I wish I could tell you the check in details- but it seems there’s a set price- and it’s relative.
After three days of being pampered by my Mum, I’m a whole new person.
And so I’ve turned my spooling thoughts back to that soup. The kicking off point was the cracking (and rather classic) combination of ripe strawberries with balsamic vinegar. The mild funk of the black syrup brings a complexity to the baby sweetness of the berries. To kick things along further, I wanted to add a good quantity of black pepper. The problem was my initial inclination to take the combination towards a savoury dish. When really – there’s nothing wrong with pepper in desserts- it’s actually something that I think is markedly underused. I first stumbled upon it in Iceland, in the cookies we scoffed by the fistful- it then wound its way into the Blueberry Skyrr Icelandic trifle in ‘Suitcase and a Spatula’.
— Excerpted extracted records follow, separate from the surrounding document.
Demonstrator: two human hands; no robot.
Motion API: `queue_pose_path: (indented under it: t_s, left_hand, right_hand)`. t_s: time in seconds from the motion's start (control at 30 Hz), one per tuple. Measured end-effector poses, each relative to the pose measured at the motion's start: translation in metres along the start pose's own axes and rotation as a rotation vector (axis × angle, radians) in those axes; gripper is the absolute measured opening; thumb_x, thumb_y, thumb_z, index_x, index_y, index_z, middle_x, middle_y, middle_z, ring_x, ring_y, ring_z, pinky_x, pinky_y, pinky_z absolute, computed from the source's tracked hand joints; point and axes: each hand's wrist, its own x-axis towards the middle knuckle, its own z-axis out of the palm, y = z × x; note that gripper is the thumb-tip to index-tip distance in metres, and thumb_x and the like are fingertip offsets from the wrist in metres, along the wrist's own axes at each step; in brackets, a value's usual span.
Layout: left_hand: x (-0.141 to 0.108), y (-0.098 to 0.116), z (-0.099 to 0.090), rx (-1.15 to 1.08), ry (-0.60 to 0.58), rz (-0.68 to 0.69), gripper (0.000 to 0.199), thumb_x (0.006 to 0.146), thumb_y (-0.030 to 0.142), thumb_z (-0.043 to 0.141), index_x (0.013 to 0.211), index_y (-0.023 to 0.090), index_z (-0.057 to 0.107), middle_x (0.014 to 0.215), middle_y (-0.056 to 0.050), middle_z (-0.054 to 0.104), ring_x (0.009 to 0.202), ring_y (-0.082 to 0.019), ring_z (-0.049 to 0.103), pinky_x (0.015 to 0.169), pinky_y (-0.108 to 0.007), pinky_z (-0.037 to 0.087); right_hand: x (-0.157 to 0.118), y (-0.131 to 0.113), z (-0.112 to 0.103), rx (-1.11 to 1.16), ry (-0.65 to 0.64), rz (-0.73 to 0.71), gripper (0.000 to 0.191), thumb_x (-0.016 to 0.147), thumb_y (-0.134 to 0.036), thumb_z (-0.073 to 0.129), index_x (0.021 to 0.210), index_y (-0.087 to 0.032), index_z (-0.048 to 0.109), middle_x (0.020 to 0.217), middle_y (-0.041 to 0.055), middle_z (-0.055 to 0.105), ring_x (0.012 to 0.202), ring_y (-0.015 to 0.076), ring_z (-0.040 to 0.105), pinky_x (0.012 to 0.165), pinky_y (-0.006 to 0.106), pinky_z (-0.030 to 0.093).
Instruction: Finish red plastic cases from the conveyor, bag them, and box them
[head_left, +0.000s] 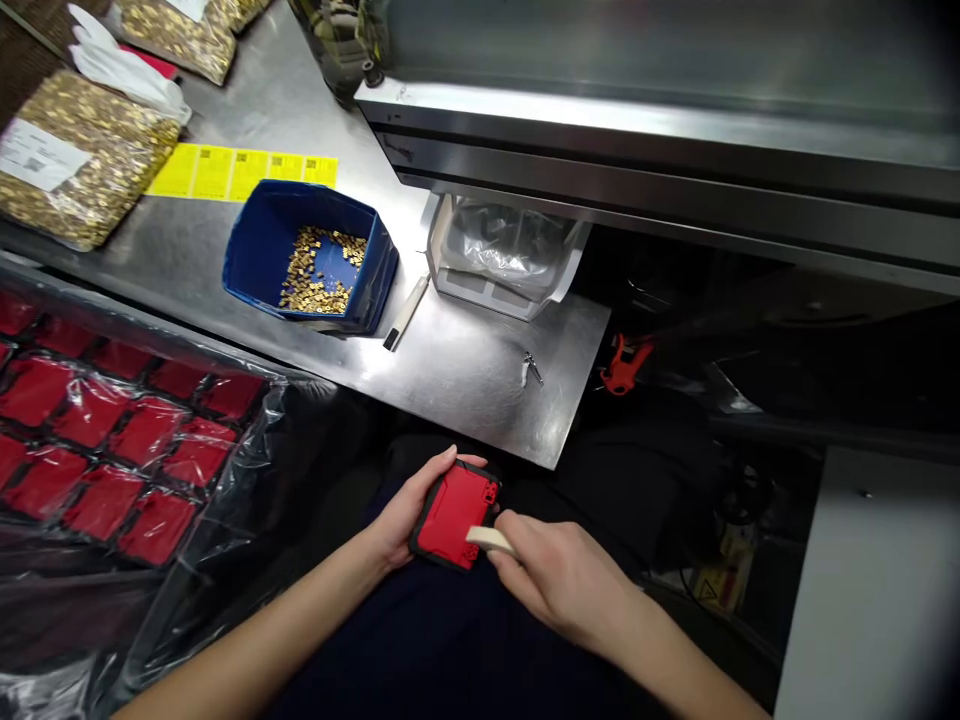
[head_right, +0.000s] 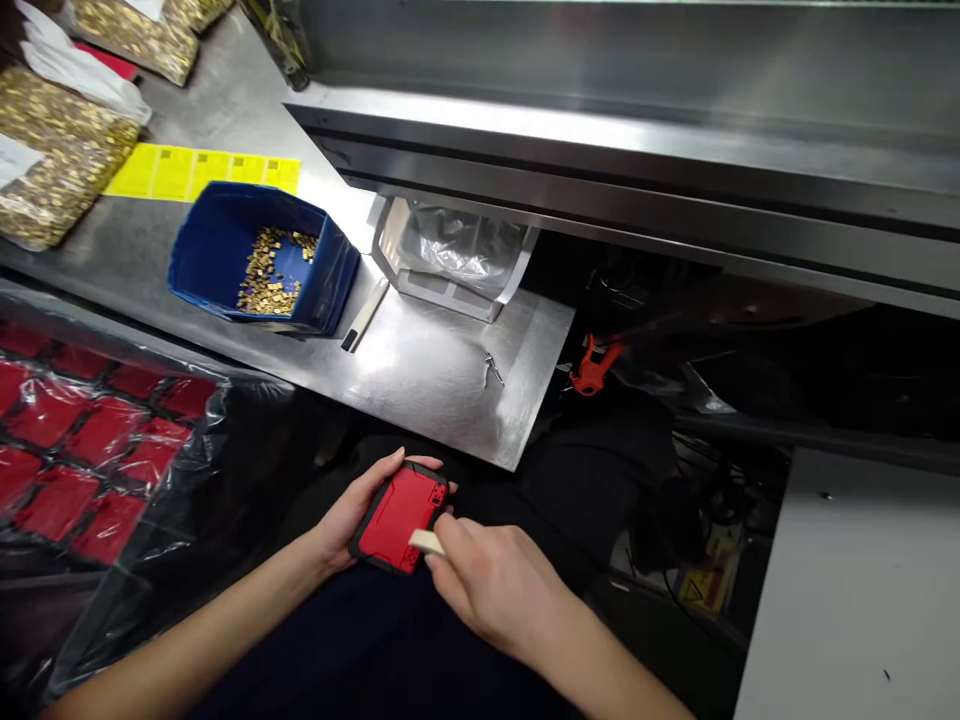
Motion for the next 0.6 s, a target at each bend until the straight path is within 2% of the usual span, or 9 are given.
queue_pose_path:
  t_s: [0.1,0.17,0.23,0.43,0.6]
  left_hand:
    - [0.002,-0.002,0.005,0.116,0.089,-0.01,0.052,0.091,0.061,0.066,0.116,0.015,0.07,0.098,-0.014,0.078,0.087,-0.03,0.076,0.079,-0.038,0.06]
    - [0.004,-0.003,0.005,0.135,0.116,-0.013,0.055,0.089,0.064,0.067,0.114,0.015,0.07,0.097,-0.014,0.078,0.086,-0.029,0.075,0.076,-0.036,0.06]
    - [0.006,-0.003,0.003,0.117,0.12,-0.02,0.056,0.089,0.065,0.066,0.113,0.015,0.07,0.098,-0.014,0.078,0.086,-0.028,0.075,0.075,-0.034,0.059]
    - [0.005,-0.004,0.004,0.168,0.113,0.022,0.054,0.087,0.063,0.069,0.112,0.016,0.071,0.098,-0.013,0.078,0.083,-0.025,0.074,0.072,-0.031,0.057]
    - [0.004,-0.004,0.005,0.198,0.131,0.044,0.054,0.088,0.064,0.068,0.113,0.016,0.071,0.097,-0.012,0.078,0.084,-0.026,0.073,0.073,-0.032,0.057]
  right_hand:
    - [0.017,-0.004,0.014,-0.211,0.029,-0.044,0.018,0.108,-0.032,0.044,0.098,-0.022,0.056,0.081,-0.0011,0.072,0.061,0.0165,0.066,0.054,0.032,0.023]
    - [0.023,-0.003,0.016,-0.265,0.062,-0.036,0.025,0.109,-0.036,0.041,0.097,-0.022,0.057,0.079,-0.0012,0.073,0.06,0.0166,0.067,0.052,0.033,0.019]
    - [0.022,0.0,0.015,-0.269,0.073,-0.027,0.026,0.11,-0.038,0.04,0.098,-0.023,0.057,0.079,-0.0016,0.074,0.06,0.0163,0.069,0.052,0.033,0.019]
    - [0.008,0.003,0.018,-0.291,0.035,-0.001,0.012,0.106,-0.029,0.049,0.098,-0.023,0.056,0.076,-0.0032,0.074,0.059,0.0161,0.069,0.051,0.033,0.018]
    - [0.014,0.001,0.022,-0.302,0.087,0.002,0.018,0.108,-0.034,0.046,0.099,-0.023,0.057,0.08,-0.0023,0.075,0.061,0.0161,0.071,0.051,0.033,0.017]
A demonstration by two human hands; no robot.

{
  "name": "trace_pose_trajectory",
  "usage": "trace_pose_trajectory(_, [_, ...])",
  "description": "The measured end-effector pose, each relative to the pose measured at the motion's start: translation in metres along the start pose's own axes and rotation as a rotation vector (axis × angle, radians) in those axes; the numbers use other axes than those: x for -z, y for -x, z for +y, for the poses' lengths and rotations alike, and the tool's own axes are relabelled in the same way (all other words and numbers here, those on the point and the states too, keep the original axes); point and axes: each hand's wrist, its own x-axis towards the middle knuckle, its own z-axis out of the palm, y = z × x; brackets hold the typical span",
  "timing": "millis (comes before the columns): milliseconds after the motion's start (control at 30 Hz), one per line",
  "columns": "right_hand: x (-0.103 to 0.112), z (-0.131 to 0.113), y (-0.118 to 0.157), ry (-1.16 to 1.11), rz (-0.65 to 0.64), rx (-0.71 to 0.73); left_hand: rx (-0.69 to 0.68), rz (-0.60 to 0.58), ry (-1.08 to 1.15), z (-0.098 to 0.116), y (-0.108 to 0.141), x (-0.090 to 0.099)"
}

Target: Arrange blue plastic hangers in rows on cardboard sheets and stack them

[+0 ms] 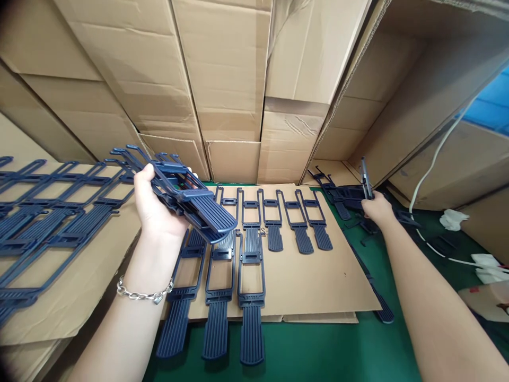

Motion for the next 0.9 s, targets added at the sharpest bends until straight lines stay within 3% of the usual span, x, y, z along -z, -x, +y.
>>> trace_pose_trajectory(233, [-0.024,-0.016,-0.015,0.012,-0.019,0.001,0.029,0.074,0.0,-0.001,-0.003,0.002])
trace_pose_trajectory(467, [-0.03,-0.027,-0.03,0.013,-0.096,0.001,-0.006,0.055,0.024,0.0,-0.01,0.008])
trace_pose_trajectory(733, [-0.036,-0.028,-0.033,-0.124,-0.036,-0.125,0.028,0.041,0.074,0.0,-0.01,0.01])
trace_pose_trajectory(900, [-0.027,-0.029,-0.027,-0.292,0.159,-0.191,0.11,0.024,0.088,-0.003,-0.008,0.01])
Strawberries, pepper and balsamic; these are all linked. In a mental flavour thesaurus, they’re related and equally kind to each other.
So instead of a chilled soup, I’ve turned to cocoa as the final chink in this chain. Either a thick ganache style cream, made from equal quantities of thick cream whipped with dark chocolate, or a scoop of a very dense chocolate ice cream (such as Green and Blacks) would work.
It’s elegant simplicity, with a slightly kinky twist. I would probably serve it for dessert after an Italian style feast, perhaps of porchetta with roasted fennel.
This is a pudding that lets you stop, breathe easy and be appreciative. Of the spare time you now have from making something restrained. Of what happens when related things pitch in to help each other out. And of the natural sweetness of berry (both the fruit, and the town).
I can now say (calmly); things are good.
Black Pepper, Balsamic Strawberries with Chocolate Cream
Serves 2
Shopping/foraging
Strawberries with balsamic and black pepper
300 grams of ripe strawberries, hulled and cut into quarters2 tbsp balsamic vinegar (nb, you want good quality balsamic- if yours is quite acidic, mellow it with a tsp or so of brown sugar)
Freshly ground pepper to taste (I recommend about 1 tsp)
Chocolate cream
Either use 1 scoop per person of good quality chocolate ice cream, or melt 100 grams of dark chocolate and whip it with 100 ml of double cream until thick and glossy.
Here’s how we roll
1) Allow the strawberries to come to room temperature and make sure they are dry.
2) Grind black pepper over the top.
3) Drizzle with balsamic vinegar and toss to combine. Taste. There should be a good mix of sweetness from the strawberries, kick from the pepper and funk from the vinegar. If the balance is off add a little brown sugar, or extra pepper.
4) Serve the strawberries at room temperature with the chocolate cream or ice cream over the top.
Thank God your sister stepped in, because who knows what this would have come to? I’m glad you got some R&R and a clear head- the strawberries and chocolate looks divine. I can’t imagine managing everything that’s on your plate with a new baby in your life! I can, however, totally understand the taking things to the limit bit.